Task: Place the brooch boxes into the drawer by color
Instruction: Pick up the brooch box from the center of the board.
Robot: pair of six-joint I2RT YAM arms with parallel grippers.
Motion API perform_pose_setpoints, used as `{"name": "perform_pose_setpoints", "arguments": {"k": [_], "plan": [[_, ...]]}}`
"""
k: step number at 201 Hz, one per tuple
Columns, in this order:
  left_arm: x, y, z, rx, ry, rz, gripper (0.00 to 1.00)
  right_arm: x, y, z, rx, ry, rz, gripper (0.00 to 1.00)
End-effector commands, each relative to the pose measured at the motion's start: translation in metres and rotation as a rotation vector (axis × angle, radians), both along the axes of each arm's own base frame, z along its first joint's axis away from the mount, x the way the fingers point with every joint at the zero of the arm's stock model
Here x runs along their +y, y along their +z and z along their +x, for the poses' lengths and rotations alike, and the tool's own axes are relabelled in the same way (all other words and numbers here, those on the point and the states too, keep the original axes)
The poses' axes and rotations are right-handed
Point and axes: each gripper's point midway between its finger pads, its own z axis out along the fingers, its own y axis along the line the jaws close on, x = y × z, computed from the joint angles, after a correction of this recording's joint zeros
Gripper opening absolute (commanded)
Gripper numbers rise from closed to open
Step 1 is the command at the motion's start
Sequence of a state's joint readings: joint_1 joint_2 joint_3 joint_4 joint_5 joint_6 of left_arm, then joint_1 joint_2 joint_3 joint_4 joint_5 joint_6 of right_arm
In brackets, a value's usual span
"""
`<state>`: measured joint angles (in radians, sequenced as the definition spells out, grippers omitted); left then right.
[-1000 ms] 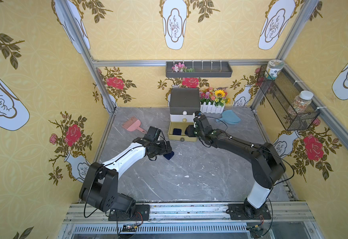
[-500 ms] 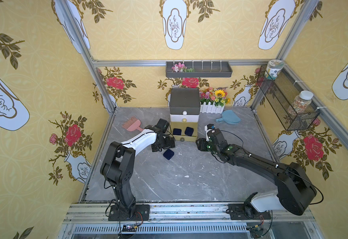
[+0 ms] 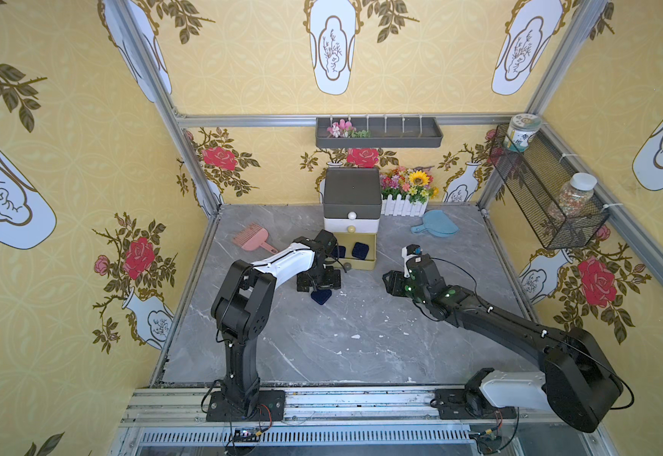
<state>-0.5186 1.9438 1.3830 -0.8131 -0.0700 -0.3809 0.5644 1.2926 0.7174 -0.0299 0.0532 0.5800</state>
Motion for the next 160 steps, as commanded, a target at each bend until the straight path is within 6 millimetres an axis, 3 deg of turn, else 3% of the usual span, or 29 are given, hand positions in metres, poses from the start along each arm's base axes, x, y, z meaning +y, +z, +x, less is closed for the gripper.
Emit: {"name": "perform_pose_setpoints", "arguments": {"k": [1, 87, 160], "plan": [[0.005, -0.007, -0.007, 0.029, -0.011, 0.034, 0.97, -0.002, 0.0, 0.0, 0.0, -0.014, 0.008, 0.58], [0.005, -0.02, -0.013, 0.053, -0.025, 0.059, 0.92, -0.003, -0.002, -0.001, 0.009, -0.023, 0.012, 0.58], [0.006, -0.018, -0.009, 0.033, -0.026, 0.066, 0.77, -0.003, 0.001, 0.0, 0.01, -0.023, 0.011, 0.58]]}}
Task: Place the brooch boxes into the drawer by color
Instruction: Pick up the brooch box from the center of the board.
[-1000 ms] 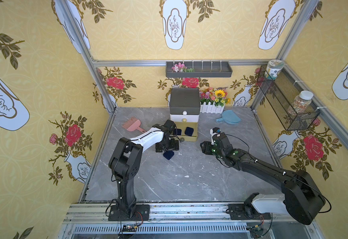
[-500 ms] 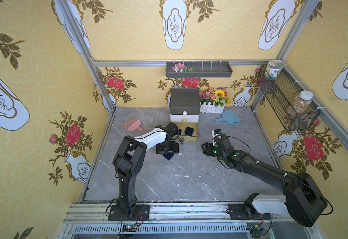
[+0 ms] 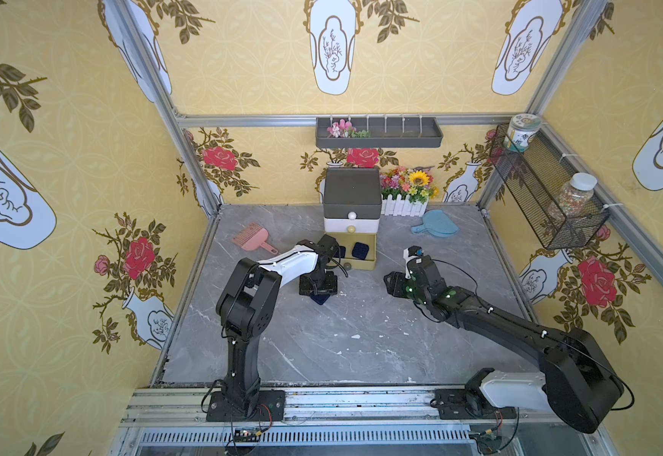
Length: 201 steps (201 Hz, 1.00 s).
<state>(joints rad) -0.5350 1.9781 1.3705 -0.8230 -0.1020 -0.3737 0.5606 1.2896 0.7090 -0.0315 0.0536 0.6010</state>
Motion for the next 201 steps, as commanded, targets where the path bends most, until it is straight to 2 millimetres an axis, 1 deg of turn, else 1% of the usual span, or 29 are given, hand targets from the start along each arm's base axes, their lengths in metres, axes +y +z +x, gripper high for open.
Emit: {"name": "perform_pose_setpoints", "arguments": {"k": [1, 28, 62, 86, 102, 120, 149, 172, 187, 201], "plan": [[0.002, -0.002, 0.0, 0.0, -0.004, 0.01, 0.77, 0.0, 0.004, 0.001, -0.003, -0.006, 0.0, 0.58], [0.003, -0.003, -0.001, 0.004, -0.005, 0.011, 0.69, -0.001, 0.003, 0.001, 0.001, -0.007, -0.003, 0.58], [0.004, -0.005, -0.004, 0.011, -0.006, 0.014, 0.68, 0.0, 0.006, 0.001, -0.001, -0.006, -0.002, 0.58], [0.003, 0.003, -0.004, -0.006, -0.01, 0.005, 0.68, 0.0, 0.009, 0.001, -0.004, -0.001, -0.004, 0.59], [0.002, 0.015, -0.002, -0.038, -0.016, -0.009, 0.68, 0.001, 0.014, 0.002, -0.01, 0.013, 0.0, 0.58], [-0.002, 0.033, -0.001, -0.086, -0.043, -0.023, 0.68, 0.005, 0.022, 0.004, -0.003, 0.059, 0.05, 0.59], [-0.009, 0.058, -0.005, -0.159, -0.123, -0.026, 0.68, 0.015, 0.045, 0.007, 0.04, 0.219, 0.237, 0.6], [-0.021, 0.078, -0.015, -0.213, -0.21, -0.051, 0.68, 0.024, 0.063, 0.004, 0.094, 0.388, 0.382, 0.63], [-0.031, 0.097, -0.021, -0.274, -0.274, -0.063, 0.67, 0.028, 0.065, 0.001, 0.134, 0.455, 0.383, 0.64], [-0.044, 0.119, -0.028, -0.345, -0.342, -0.098, 0.66, 0.033, 0.07, -0.001, 0.153, 0.508, 0.389, 0.66]]}}
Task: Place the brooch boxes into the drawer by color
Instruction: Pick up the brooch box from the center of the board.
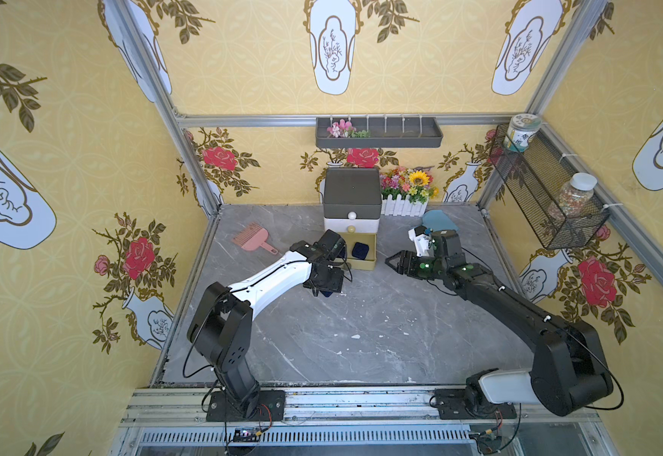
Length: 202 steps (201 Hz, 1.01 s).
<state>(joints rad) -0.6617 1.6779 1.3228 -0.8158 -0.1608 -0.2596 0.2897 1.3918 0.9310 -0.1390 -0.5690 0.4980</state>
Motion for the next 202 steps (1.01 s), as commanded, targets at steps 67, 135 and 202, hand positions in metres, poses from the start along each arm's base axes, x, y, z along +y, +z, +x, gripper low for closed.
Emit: {"name": "perform_pose_setpoints", "arguments": {"k": [67, 135, 202], "plan": [[-0.045, 0.06, -0.05, -0.222, -0.395, -0.041, 0.66, 0.054, 0.027, -0.028, 0.129, 0.38, 0.242, 0.67], [-0.05, 0.063, -0.061, -0.223, -0.441, -0.057, 0.66, 0.101, 0.01, -0.052, 0.192, 0.492, 0.206, 0.64], [-0.047, 0.058, -0.063, -0.213, -0.433, -0.04, 0.66, 0.126, 0.004, -0.066, 0.218, 0.55, 0.204, 0.57]]}}
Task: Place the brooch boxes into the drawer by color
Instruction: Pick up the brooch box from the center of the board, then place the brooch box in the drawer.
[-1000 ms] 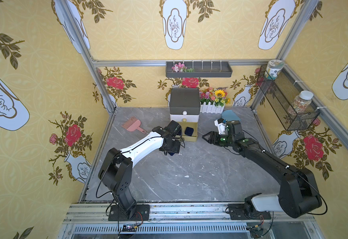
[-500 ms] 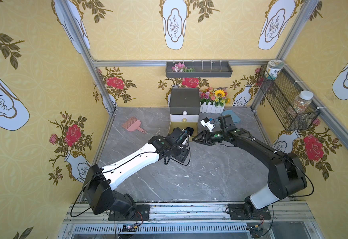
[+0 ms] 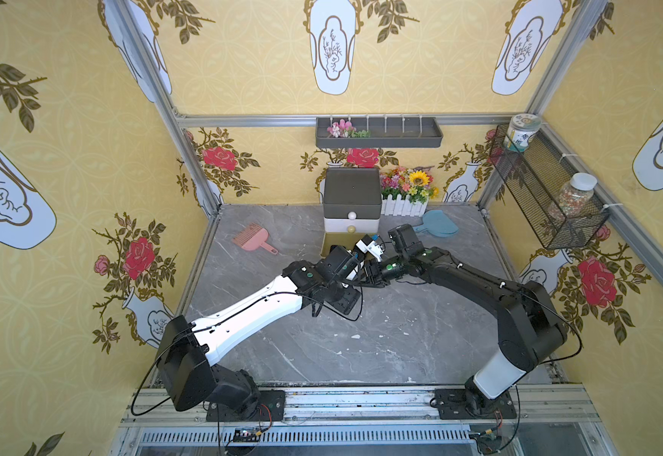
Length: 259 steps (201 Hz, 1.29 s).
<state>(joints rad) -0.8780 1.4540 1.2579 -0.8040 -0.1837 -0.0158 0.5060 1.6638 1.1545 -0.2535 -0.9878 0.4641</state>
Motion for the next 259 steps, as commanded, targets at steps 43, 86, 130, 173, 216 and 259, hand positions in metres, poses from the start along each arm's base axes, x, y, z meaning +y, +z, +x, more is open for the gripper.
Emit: {"name": "perform_pose_setpoints", "arguments": {"k": [43, 86, 130, 173, 216, 259], "plan": [[-0.004, -0.002, 0.001, -0.005, -0.006, -0.011, 0.66, 0.016, -0.005, -0.007, 0.001, 0.048, 0.008, 0.48], [-0.007, 0.002, 0.001, -0.009, -0.017, -0.028, 0.67, 0.024, -0.015, -0.011, 0.029, 0.073, -0.004, 0.36], [-0.008, 0.007, 0.001, -0.019, -0.023, -0.04, 0.67, 0.026, -0.021, -0.008, 0.04, 0.067, -0.019, 0.18], [-0.008, 0.006, 0.001, -0.022, -0.027, -0.04, 0.68, 0.025, -0.027, -0.002, 0.034, 0.036, -0.044, 0.04], [-0.006, 0.008, 0.005, -0.051, -0.012, -0.042, 0.82, 0.024, -0.029, 0.01, 0.012, -0.016, -0.047, 0.0], [0.001, 0.018, 0.014, -0.119, 0.039, -0.048, 0.94, 0.011, -0.031, 0.038, 0.004, -0.124, -0.023, 0.0]]}}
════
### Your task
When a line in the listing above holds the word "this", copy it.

### Answer to the exercise
Columns, in this order:
Point and axes: each gripper's point midway between its finger pads, its own z axis out along the fingers, its own y axis along the line the jaws close on, x = y × z, computed from the joint angles, after a correction of this recording's joint zeros

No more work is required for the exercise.